_Task instructions_
Going down the data below, set down exactly the line with "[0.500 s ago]" and each line after it through the line with "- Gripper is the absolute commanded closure"; no other lines.

_Dataset excerpt_
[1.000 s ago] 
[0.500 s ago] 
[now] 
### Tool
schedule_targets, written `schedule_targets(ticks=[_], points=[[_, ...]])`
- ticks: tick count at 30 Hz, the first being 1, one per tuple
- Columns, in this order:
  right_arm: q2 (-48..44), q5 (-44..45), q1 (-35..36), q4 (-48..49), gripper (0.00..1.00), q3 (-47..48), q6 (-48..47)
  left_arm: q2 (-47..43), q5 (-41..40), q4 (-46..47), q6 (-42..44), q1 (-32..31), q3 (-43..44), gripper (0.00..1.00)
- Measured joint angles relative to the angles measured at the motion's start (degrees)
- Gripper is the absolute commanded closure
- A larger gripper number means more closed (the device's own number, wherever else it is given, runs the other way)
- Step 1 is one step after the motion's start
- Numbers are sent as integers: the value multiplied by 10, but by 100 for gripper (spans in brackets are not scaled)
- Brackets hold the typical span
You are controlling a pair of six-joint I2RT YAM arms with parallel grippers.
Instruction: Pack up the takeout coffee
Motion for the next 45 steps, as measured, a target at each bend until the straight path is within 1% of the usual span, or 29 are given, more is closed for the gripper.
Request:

_Output for this exercise_
[0.500 s ago] 
[now] 
### Tool
schedule_targets, written `schedule_targets(ticks=[_], points=[[_, ...]])`
- ticks: tick count at 30 Hz, the first being 1, one per tuple
- Columns, in this order:
  right_arm: q2 (-48..44), q5 (-44..45), q1 (-35..36), q4 (-48..49), gripper (0.00..1.00), q3 (-47..48), q6 (-48..47)
  left_arm: q2 (-47..43), q5 (-41..40), q4 (-46..47), q6 (-42..44), q1 (-32..31), q3 (-43..44), gripper (0.00..1.00)
- Measured joint angles relative to the angles measured at the motion's start (degrees)
- Gripper is the absolute commanded closure

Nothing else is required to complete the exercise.